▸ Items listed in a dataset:
┄┄┄┄┄┄┄┄┄┄┄┄┄┄┄┄┄┄┄┄

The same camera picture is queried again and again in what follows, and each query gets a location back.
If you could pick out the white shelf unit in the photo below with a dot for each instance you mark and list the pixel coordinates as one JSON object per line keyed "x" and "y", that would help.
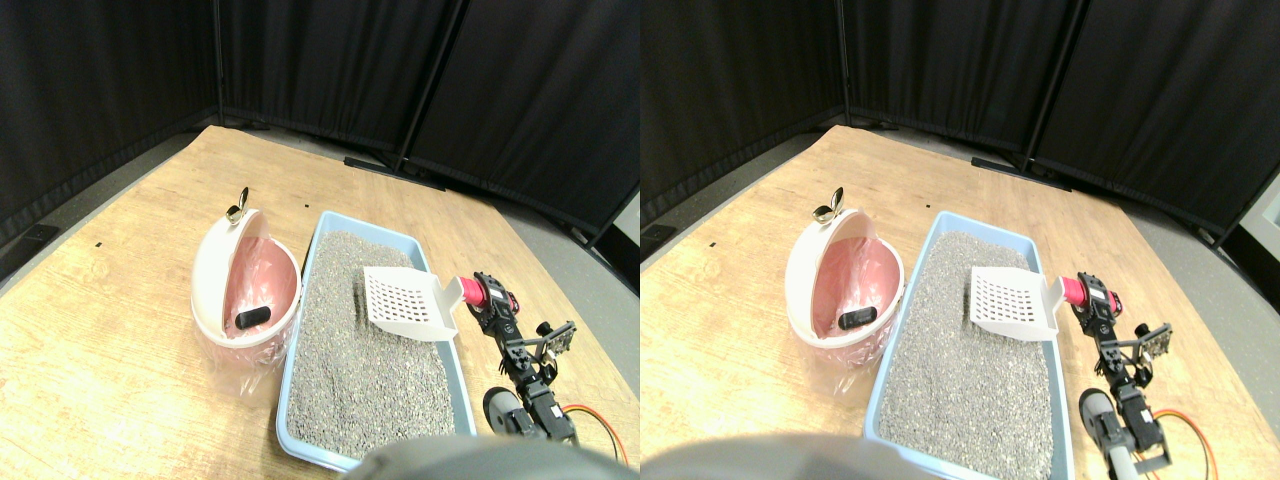
{"x": 1270, "y": 208}

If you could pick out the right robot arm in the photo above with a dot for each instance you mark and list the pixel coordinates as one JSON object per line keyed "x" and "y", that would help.
{"x": 545, "y": 405}
{"x": 1135, "y": 410}

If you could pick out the blue litter tray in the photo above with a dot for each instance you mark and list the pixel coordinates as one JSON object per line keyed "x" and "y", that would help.
{"x": 370, "y": 390}
{"x": 965, "y": 390}

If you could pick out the white bin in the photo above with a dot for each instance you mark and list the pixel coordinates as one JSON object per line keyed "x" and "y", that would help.
{"x": 215, "y": 270}
{"x": 810, "y": 270}

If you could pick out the black curtain stand pole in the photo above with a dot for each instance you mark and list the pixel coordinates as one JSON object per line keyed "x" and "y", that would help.
{"x": 1235, "y": 220}
{"x": 432, "y": 82}
{"x": 1052, "y": 82}
{"x": 612, "y": 215}
{"x": 843, "y": 60}
{"x": 218, "y": 60}

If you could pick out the black curtain stand foot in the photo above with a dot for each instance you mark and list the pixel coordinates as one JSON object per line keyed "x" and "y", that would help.
{"x": 655, "y": 235}
{"x": 395, "y": 172}
{"x": 42, "y": 235}
{"x": 1020, "y": 172}

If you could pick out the black lump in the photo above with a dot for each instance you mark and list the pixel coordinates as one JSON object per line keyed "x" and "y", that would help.
{"x": 253, "y": 319}
{"x": 858, "y": 319}

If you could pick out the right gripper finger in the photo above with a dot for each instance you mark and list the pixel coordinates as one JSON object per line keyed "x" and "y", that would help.
{"x": 498, "y": 298}
{"x": 1102, "y": 298}

┄┄┄┄┄┄┄┄┄┄┄┄┄┄┄┄┄┄┄┄

Could you output every record above exactly as it appears, without the pictures?

The same camera picture is queried again and again in what follows, and each query gets a location back.
If you could pick out the white shelf unit in the photo below with a dot for each instance you mark and list the pixel coordinates as one JSON object per line keyed "x" and "y", that would help.
{"x": 1270, "y": 208}

If you could pick out the right robot arm in the photo above with a dot for each instance you mark and list the pixel coordinates as one JSON object per line keyed "x" and "y", that would help.
{"x": 545, "y": 405}
{"x": 1135, "y": 410}

If you could pick out the blue litter tray in the photo above with a dot for each instance you mark and list the pixel coordinates as one JSON object per line keyed "x" and "y", that would help.
{"x": 370, "y": 390}
{"x": 965, "y": 390}

If you could pick out the white bin in the photo above with a dot for each instance you mark and list the pixel coordinates as one JSON object per line keyed "x" and "y", that would help.
{"x": 215, "y": 270}
{"x": 810, "y": 270}

If you could pick out the black curtain stand pole in the photo above with a dot for each instance you mark and list the pixel coordinates as one JSON object per line keyed "x" and "y", that would help.
{"x": 1235, "y": 220}
{"x": 432, "y": 82}
{"x": 1052, "y": 82}
{"x": 612, "y": 215}
{"x": 843, "y": 60}
{"x": 218, "y": 60}

If you could pick out the black curtain stand foot in the photo above with a dot for each instance you mark and list the pixel coordinates as one JSON object per line keyed "x" and "y", that would help.
{"x": 655, "y": 235}
{"x": 395, "y": 172}
{"x": 42, "y": 235}
{"x": 1020, "y": 172}

If you could pick out the black lump in the photo above with a dot for each instance you mark and list the pixel coordinates as one JSON object per line keyed "x" and "y", that would help.
{"x": 253, "y": 319}
{"x": 858, "y": 319}

If you could pick out the right gripper finger in the photo above with a dot for each instance you mark and list the pixel coordinates as one JSON object per line keyed "x" and "y", that would help.
{"x": 498, "y": 298}
{"x": 1102, "y": 298}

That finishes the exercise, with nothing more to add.